This Icebox is a Lot Colder Than Yours

The fridge-sized cryogenic system addresses one of the biggest challenges in quantum computing.

Maybell’s Icebox dilution refrigerator is slightly larger than a kitchen fridge but can cool qubits to just above absolute zero, according to the company. (Source: Maybell Quantum.)

Maybell’s Icebox dilution refrigerator is slightly larger than a kitchen fridge but can cool qubits to just above absolute zero, according to the company. (Source: Maybell Quantum.)

On Monday, quantum computing hardware startup Maybell Quantum announced in a press release its Icebox dilution refrigerator, a cryogenic system the company claims will “power the next generation of quantum computers.”

One of the challenges of quantum computing is the extremely cold temperatures required. The physical quantum bits (qubits) that underly quantum computing must be kept near absolute zero to maintain coherence, the state in which they can be exploited for computation.

“Controlling quantum devices at room temperature is like playing a sonata in a hurricane,” said Corban Tillemann-Dick, CEO of Maybell Quantum, in the company’s press release.

The cryogenic systems that cool today’s quantum computers are large and complex, claims Maybell’s release, portraying them as “tangles of tubes and wires that cover hundreds of square feet and often require months to set up and PhDs to operate.”

Maybell’s Icebox dilution refrigerator is just the opposite, according to the company. They say the system is “slightly larger” than an average kitchen fridge and can easily be installed in a wide range of locations—a lab, server room, even a garage (for the up-and-coming Bill Gateses of the quantum world). It has a base temperature below 10mK.

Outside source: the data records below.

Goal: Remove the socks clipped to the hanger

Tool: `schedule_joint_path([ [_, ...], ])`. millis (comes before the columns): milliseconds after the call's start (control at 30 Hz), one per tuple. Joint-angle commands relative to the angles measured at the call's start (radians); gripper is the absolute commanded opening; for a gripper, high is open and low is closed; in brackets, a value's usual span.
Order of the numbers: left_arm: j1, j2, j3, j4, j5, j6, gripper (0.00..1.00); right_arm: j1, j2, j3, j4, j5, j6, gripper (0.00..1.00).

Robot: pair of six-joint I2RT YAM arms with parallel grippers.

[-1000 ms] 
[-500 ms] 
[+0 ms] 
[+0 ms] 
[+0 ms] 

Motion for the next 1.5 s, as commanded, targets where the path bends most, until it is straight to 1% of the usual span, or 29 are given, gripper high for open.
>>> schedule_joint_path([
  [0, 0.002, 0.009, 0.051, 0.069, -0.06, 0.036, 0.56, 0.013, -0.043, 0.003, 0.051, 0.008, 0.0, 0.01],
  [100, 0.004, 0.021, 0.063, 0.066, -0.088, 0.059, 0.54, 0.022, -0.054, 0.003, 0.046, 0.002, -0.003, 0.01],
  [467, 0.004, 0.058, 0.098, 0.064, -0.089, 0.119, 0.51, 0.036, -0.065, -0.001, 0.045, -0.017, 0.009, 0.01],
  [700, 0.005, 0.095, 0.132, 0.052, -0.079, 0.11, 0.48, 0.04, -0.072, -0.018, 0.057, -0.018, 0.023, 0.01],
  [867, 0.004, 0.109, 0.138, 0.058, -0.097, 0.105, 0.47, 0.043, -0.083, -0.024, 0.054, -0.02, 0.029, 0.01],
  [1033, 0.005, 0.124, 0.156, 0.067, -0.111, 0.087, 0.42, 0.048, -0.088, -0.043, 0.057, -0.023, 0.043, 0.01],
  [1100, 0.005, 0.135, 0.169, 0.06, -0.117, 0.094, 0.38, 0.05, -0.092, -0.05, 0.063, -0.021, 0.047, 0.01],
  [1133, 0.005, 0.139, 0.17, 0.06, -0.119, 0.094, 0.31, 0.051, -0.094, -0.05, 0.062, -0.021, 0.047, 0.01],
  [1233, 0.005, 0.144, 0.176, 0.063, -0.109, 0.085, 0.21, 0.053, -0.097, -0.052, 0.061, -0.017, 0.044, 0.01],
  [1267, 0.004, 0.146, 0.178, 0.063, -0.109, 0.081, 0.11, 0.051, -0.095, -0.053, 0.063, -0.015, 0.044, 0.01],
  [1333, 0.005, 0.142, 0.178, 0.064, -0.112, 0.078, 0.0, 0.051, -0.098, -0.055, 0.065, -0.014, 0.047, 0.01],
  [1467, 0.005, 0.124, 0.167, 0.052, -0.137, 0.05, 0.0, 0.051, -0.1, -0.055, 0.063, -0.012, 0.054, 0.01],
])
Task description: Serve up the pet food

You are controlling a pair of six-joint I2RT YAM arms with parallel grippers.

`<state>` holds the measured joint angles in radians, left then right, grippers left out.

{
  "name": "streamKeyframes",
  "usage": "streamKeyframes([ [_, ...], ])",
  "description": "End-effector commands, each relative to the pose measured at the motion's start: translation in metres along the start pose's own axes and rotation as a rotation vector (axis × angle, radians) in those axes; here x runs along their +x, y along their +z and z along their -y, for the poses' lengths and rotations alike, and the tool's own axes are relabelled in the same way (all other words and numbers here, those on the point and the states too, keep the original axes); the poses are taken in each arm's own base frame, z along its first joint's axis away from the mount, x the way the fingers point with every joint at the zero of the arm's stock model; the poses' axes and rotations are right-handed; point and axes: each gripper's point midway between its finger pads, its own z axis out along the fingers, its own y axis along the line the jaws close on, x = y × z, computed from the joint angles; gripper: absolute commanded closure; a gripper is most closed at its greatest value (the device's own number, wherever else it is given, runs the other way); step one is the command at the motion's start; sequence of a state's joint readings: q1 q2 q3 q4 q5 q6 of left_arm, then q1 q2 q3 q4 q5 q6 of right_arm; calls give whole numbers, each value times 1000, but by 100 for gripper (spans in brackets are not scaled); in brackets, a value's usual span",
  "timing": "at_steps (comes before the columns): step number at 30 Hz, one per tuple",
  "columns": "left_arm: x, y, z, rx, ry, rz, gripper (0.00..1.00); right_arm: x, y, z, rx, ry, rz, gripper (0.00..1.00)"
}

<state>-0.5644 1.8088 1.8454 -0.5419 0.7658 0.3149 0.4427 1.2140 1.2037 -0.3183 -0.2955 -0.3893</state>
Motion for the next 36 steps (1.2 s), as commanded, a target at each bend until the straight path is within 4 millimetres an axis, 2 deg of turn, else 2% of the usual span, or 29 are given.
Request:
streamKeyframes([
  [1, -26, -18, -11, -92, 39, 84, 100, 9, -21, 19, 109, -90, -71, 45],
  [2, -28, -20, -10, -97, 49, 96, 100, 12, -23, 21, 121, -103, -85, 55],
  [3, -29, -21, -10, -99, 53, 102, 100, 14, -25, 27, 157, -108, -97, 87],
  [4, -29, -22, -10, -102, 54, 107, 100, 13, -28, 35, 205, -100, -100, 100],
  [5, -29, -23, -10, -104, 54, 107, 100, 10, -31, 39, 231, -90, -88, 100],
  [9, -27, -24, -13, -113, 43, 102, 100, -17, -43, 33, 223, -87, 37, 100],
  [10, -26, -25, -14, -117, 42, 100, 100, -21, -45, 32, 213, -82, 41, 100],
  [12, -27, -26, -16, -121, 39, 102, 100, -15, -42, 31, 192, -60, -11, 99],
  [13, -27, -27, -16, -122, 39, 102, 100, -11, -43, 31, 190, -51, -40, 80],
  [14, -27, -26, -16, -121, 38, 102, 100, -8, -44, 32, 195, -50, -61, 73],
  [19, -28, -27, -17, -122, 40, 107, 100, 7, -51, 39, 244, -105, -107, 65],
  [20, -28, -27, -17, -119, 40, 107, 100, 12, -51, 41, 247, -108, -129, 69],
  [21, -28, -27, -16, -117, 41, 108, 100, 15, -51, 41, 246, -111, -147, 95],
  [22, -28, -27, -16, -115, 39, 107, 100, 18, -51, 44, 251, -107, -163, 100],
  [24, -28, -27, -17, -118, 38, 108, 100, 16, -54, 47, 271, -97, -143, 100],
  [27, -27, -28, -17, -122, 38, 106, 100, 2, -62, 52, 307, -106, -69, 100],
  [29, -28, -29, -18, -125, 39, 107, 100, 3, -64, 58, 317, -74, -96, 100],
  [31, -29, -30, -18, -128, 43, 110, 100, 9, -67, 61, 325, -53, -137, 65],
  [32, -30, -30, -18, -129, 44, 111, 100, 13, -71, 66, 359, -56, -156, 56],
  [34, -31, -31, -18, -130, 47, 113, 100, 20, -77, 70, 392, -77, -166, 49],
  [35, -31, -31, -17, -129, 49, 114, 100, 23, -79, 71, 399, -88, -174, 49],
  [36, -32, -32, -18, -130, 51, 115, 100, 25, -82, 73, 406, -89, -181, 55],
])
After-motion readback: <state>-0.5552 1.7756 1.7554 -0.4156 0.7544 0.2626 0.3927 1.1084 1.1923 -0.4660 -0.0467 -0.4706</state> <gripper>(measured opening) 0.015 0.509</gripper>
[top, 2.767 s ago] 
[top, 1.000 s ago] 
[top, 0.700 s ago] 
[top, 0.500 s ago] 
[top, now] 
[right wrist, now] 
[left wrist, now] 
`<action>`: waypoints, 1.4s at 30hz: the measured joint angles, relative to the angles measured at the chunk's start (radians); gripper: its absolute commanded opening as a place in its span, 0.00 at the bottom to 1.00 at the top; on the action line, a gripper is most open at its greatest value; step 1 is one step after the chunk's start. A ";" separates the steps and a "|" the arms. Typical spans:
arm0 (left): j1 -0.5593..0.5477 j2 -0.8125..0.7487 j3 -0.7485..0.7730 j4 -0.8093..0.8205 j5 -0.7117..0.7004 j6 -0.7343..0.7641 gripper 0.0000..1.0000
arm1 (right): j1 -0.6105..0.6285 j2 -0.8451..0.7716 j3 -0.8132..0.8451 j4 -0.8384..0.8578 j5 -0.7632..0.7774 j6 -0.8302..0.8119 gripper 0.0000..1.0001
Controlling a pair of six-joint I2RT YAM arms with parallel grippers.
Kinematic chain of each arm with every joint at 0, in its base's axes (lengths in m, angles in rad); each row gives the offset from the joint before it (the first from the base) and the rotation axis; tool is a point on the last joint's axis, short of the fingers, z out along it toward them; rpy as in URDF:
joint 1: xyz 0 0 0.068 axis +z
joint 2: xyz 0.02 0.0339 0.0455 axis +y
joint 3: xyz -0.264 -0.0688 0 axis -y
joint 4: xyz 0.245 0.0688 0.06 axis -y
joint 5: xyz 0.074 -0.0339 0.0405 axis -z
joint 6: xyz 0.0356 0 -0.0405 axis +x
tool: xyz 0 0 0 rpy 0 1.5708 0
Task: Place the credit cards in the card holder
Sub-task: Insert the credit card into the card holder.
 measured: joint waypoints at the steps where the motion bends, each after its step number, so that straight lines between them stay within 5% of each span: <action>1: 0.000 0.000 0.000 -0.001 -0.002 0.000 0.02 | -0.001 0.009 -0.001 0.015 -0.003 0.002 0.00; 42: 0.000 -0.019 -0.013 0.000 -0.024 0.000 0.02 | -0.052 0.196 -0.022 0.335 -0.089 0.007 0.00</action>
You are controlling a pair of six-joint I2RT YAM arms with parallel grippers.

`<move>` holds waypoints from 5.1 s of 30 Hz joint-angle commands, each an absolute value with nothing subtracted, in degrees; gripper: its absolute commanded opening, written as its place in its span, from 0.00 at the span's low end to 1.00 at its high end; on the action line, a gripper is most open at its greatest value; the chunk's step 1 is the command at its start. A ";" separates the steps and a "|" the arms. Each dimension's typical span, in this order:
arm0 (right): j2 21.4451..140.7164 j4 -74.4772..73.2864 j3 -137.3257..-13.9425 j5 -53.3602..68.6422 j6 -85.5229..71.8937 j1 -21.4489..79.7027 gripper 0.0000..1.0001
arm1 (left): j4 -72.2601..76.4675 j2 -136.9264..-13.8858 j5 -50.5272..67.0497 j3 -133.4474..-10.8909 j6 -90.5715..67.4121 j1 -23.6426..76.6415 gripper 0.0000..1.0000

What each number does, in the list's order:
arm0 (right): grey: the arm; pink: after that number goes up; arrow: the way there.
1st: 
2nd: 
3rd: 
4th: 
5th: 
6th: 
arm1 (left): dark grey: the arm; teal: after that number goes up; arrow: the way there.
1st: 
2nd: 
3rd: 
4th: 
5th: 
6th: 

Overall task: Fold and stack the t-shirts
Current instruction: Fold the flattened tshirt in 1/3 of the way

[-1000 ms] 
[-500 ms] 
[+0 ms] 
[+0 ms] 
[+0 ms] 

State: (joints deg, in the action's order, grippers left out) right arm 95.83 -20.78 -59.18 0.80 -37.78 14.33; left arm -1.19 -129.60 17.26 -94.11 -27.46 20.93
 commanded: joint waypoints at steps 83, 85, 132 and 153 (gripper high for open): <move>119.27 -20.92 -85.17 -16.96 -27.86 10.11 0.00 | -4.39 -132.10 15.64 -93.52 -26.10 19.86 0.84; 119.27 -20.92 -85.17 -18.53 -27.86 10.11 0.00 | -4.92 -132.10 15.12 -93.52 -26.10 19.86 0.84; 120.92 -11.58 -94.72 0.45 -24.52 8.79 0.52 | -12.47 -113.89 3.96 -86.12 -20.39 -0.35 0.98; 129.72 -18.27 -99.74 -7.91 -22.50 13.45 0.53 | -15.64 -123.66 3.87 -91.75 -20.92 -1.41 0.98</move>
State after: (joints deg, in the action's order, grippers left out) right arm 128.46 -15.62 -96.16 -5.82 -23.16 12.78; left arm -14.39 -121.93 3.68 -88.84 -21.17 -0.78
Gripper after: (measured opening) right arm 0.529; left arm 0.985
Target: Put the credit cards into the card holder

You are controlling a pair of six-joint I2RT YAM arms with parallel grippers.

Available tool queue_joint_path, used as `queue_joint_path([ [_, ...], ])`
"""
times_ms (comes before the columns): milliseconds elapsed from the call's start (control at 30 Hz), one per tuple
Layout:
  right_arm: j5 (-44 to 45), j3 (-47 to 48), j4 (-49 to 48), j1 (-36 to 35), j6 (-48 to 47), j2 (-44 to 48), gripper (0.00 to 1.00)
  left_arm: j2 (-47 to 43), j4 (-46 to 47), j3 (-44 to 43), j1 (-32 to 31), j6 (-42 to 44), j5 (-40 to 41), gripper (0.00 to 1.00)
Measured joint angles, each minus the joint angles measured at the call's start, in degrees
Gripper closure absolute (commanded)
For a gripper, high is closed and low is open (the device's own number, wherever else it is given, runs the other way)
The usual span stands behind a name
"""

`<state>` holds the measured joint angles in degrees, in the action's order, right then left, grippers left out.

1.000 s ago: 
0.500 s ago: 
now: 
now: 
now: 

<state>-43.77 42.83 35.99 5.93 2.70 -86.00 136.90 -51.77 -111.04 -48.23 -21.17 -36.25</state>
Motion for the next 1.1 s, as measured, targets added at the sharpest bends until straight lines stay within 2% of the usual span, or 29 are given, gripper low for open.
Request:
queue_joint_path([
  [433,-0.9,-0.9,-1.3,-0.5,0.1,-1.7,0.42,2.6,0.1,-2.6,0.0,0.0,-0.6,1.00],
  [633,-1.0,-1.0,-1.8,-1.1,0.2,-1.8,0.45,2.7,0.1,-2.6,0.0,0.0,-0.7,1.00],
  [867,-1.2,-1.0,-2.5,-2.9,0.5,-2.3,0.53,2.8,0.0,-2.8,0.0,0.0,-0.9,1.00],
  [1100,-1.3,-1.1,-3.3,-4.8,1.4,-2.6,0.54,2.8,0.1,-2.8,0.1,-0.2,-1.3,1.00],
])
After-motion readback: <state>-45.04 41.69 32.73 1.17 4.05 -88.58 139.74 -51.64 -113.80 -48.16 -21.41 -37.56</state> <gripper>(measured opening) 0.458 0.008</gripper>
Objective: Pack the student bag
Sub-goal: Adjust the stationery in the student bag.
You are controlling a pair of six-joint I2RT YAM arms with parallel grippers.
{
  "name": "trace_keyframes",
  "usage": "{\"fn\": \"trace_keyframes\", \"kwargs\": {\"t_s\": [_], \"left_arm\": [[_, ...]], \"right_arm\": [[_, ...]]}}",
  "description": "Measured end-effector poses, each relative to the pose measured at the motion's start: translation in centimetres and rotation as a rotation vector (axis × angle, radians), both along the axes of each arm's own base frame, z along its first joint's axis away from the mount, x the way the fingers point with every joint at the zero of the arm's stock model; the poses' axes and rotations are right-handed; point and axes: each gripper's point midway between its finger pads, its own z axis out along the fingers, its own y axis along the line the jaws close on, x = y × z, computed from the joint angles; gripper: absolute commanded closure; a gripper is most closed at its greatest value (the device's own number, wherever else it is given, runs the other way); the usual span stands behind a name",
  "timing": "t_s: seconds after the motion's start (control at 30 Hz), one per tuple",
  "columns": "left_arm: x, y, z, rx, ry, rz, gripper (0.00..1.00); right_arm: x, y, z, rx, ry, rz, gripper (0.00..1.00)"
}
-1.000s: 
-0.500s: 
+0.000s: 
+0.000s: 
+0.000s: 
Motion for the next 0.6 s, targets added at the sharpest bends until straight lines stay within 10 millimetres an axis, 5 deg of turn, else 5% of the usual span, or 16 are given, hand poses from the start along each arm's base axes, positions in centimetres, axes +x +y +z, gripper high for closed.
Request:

One of the building blocks of the Icebox is Maybell’s patent-pending Flexlines, which are superconducting “quantum wires” that transmit less heat and vibration than traditional cabling. The Icebox has 4,500 Flexline traces.

Maybell Qunatum’s Flexlines are “ultra-high-density RF ribbon cables for quantum applications,” according to the company’s website. (Source: Maybell Quantum).

Maybell Qunatum’s Flexlines are “ultra-high-density RF ribbon cables for quantum applications,” according to the company’s website. (Source: Maybell Quantum).

“The Icebox supports three times more qubits in one-tenth the space,” said Kyle Thompson, Maybell’s CTO. “Many Icebox innovations are groundbreaking science, but some are just common sense. For example, the Icebox is the first system built with a door, so you can access your qubits without taking it apart—that shouldn’t have taken 40 years.”

Maybell’s Icebox may well become an integral part of further acceleration in quantum computing. Although more established companies like IBM, Microsoft, and D-Wave are flexing their quantum muscles, there’s enough problems to be solved—like cooling—that startups like Maybell have space to make their mark too.